_What the exercise asks_. Search the listing for the word "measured" and copy every line where it turns up.

_Supplied information_.

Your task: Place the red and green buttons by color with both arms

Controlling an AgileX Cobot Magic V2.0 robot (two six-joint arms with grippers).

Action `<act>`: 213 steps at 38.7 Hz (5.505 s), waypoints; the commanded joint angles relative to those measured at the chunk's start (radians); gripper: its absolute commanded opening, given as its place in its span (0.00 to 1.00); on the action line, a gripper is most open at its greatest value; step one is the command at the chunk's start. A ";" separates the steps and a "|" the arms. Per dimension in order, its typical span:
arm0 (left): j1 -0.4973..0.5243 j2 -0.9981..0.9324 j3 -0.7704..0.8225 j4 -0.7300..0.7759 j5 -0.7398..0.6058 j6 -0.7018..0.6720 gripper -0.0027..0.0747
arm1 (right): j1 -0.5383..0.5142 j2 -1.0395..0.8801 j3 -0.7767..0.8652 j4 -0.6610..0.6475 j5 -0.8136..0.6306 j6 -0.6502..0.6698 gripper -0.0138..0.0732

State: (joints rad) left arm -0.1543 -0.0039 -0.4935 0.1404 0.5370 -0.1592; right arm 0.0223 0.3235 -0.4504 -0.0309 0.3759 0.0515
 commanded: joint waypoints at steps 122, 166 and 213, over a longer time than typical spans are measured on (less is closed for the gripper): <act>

_Reply to the exercise_.
Action `<act>`: 213 steps at 38.7 Hz (5.505 s), waypoints; the commanded joint angles relative to those measured at the chunk's start (radians); gripper: its absolute commanded opening, given as its place in its span (0.00 to 1.00); on the action line, a gripper is most open at its greatest value; step one is the command at the chunk's start. A ";" separates the steps and a "|" the arms. Per dimension in order, its typical span:
 commanded: joint waypoints at steps 122, 166 and 213, over a longer time than typical spans are measured on (less is closed for the gripper): <act>

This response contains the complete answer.